Best way to play this Combo for 4 tricks?

 

A72

+

QT983

There are two lines. The critical holdings that differentiate them are

K+Jxxx

vs

Kxxx+J

Obviously, they have the same apriori odds of occurring. ~3%

 

The big difference is that if you play for K+Jxxx and you are right, you get 5 tricks. OTOH, if you play for that and the situation is actually Kxxx+J, you will only get 3 tricks.

 

Therefore, if you want to maximize your chances of taking 4 tricks, you sacrifice any chance of taking 5.

 

The line that does that starts with Q -> A72, running it unless it is covered.

 

If the Q is covered by 2nd hand but both opponents follow, you are guaranteed 4 tricks. (if the suit is 5-0 you were always only getting 3 tricks.)

 

Whether the Q wins or loses to the K, your next play in this suit is T -> A7; again intending to run it unless it is covered.

 

odds are ~74% that you will take 4 tricks on this line.

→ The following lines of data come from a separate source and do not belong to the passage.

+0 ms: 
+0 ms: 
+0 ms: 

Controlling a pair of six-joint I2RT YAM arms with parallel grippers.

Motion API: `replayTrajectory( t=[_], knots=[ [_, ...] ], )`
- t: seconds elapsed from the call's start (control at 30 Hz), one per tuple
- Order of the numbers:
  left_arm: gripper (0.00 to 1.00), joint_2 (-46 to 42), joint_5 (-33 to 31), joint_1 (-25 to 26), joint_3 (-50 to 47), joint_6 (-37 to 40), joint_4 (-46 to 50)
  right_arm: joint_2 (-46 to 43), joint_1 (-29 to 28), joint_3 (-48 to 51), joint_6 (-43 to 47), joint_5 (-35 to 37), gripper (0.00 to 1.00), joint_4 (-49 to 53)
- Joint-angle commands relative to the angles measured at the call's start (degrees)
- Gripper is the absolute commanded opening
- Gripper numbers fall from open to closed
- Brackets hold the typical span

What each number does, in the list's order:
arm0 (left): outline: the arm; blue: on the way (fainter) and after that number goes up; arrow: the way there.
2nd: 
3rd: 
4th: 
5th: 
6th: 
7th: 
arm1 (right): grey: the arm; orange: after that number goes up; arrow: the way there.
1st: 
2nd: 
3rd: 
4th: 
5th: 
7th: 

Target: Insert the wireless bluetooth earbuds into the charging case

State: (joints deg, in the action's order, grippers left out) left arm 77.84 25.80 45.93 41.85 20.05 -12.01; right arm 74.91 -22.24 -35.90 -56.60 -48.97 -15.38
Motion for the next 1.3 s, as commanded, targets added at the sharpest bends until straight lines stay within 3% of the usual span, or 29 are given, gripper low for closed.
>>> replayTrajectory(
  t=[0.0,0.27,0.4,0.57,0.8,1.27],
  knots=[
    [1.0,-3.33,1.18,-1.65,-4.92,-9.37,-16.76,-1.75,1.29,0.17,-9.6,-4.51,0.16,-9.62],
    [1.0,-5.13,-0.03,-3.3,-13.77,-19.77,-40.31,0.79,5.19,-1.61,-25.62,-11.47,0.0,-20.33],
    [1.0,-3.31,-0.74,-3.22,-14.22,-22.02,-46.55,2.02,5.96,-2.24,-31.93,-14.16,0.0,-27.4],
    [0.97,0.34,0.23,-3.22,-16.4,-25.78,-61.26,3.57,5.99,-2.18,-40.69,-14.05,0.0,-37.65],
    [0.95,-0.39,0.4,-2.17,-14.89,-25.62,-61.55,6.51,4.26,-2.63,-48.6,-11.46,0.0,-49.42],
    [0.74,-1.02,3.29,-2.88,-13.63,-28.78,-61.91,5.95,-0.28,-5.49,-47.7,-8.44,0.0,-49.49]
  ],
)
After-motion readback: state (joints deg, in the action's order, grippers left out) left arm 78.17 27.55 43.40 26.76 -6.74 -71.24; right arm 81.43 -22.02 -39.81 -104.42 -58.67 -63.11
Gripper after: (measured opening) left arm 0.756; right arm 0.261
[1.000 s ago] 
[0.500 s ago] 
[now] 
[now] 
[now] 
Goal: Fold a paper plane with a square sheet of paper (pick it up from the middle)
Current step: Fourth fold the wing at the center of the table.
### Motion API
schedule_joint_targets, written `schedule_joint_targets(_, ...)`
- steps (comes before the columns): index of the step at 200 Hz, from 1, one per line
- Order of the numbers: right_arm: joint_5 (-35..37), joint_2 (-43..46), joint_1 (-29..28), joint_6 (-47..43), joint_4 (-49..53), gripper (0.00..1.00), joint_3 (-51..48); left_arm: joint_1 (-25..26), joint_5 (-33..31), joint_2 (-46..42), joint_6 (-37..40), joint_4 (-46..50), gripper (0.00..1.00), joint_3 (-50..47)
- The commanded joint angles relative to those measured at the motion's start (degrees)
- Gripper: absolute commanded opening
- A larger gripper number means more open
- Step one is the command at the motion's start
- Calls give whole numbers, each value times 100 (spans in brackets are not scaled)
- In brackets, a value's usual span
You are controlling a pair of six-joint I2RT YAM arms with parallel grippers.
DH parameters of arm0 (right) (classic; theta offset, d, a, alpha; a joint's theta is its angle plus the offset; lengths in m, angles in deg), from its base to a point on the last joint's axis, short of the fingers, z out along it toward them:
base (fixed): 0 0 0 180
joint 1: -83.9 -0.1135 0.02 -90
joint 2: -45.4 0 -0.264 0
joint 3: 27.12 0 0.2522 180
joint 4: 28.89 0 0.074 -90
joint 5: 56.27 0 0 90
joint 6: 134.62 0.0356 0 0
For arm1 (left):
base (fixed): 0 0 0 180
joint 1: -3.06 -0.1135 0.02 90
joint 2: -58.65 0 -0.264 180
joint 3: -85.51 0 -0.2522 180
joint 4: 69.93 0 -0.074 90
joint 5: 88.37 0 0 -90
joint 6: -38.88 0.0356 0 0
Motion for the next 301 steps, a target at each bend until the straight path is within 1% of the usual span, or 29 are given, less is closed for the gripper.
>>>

I think you've missed a few things.

 

Leading the Queen results in only 3 tricks when the opponents hold Jxxx/K; leading the Ten results in only 3 tricks when the opponents hold Kxxx/J.

 

Leading the Ten does pick up 5 tricks when 2nd hand plays the singleton King; leading the Queen against this holding wins 4 tricks.

 

Against all other holdings leading the Queen and leading the Ten produce the same number of tricks. You don't have to sacrifice your only chance of 5 tricks in order to maximize your chances of 4 tricks.

 

I think (and suitplay agrees) that leading the Queen or leading the Ten will result in 4 tricks about 71% of the time. Perhaps you forgot to subtract out the ~3% for the Jxxx/K holding.

[foo]

I think (and suitplay agrees) that leading the Queen or leading the Ten will result in 4 tricks about 71% of the time. Perhaps you forgot to subtract out the ~3% for the Jxxx/K holding.

Let's see.

 

If you start with the T to maintain your chances of possibly taking 5 tricks, you take =at least= 4 tricks in 2/3 of the holdings that matter.

As you noted, there are only 3 holdings that matter.

K+Jxxx, you take 5 tricks.

Jxxx+K, you take 4 tricks.

Kxxx+J, you take 3 tricks.

 

If you start with the Q, you take =exactly= 4 tricks in 2/3 of the holdings that matter.

K+Jxxx, you take 4 tricks.

Jxxx+K, you take 3 tricks.

Kxxx+J, you take 4 tricks.

 

Crunching the numbers, your Suitplay program should give an expected and Max tricks of 3.74 if you follow the line that starts with the T.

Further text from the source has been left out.